Description of the task: In the listing that follows, how many lines contain "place"? Give the number only.

Record extracts:

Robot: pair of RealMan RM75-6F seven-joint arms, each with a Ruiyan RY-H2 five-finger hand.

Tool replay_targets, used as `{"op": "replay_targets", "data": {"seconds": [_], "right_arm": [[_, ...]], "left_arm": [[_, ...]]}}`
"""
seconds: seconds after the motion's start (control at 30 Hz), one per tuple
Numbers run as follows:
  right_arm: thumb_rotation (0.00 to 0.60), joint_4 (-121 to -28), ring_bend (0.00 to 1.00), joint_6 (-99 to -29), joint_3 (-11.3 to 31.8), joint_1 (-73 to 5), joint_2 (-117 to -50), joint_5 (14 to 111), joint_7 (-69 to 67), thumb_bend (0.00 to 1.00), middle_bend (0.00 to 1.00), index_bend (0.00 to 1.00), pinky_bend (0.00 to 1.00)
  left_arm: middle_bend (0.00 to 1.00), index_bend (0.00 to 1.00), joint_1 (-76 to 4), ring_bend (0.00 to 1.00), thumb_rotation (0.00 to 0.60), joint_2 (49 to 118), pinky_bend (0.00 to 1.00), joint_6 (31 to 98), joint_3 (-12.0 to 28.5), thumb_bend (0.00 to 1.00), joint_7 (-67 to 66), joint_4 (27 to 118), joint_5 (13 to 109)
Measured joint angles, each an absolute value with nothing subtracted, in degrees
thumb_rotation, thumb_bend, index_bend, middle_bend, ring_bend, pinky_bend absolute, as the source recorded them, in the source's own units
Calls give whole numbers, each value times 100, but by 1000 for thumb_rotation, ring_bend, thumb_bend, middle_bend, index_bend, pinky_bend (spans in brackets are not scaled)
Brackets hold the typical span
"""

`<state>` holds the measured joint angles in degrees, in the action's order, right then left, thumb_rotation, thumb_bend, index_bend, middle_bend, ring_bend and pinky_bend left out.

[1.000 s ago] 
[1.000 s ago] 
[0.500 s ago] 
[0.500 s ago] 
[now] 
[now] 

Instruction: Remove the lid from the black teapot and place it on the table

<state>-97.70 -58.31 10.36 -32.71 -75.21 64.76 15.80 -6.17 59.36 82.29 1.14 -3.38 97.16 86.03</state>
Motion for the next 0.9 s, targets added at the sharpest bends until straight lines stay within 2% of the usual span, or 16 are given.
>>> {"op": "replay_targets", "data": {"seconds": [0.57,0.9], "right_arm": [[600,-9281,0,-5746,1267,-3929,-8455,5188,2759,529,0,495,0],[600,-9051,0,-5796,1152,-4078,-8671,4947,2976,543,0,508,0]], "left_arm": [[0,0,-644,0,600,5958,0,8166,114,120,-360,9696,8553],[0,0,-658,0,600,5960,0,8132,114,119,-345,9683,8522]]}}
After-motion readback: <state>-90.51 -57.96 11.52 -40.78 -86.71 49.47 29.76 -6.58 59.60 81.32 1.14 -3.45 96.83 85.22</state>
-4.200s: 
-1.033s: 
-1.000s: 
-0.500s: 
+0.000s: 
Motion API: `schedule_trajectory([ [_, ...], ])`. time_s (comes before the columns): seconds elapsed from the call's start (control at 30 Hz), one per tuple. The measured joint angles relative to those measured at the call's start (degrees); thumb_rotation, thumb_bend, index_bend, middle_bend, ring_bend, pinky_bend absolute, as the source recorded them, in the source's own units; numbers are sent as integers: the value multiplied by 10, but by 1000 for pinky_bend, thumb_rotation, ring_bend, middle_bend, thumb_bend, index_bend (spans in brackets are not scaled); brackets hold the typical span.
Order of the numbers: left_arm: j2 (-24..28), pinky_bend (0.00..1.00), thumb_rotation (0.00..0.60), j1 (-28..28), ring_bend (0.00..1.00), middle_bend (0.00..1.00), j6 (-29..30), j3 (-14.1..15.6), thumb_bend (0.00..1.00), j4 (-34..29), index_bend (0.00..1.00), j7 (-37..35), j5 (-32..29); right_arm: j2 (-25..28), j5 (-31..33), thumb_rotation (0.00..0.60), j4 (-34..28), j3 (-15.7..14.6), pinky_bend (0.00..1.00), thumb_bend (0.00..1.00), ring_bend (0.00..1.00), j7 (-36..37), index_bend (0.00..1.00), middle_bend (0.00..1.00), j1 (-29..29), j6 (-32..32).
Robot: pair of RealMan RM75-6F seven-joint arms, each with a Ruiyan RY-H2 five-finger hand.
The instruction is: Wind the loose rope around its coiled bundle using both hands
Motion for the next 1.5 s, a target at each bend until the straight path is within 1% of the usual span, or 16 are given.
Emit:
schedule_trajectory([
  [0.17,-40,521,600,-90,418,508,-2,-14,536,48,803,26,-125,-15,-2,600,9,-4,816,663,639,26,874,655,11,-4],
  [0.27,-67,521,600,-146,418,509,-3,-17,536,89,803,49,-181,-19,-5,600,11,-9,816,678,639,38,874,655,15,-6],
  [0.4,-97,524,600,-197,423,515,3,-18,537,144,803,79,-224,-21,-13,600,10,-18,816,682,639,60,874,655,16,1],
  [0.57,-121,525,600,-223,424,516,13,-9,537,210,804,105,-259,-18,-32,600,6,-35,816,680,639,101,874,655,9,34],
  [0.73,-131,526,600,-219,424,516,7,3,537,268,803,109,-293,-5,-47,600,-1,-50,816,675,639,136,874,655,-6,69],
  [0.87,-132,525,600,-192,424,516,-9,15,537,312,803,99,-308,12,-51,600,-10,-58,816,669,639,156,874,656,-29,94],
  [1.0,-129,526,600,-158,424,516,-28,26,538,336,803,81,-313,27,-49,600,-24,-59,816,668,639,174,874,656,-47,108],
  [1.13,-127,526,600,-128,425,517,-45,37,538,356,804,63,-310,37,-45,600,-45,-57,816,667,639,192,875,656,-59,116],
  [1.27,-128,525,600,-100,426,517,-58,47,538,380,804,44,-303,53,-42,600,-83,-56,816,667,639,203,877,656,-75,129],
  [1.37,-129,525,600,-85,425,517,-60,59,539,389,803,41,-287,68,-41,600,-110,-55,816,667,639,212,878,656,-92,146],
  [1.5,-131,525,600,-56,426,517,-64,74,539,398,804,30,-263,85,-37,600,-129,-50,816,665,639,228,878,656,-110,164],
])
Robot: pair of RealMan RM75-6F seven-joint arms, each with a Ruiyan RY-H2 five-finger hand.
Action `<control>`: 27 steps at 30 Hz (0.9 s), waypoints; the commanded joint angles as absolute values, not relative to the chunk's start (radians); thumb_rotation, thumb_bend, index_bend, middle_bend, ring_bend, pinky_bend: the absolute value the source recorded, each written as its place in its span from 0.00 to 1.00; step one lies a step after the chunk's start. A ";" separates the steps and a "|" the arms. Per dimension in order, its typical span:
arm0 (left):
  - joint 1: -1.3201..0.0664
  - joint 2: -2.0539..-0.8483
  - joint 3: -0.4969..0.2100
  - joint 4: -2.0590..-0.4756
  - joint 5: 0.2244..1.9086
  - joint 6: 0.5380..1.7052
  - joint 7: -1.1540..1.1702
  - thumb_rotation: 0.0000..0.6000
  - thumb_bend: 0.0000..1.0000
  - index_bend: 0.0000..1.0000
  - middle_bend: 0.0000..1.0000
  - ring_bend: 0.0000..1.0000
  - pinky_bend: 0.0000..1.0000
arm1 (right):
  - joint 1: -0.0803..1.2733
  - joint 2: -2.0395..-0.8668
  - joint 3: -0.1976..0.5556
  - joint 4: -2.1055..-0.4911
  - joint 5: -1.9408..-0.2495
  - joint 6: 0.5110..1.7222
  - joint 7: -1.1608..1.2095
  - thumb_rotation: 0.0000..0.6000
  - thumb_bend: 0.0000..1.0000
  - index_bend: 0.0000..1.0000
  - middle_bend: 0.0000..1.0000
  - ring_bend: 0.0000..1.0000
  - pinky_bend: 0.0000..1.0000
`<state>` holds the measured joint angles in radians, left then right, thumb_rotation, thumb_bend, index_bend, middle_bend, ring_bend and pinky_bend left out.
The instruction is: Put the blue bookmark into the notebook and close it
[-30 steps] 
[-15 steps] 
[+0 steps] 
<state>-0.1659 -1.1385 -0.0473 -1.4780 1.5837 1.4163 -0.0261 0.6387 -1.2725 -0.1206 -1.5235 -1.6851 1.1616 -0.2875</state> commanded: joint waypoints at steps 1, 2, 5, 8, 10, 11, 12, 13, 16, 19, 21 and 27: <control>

Written solution: 2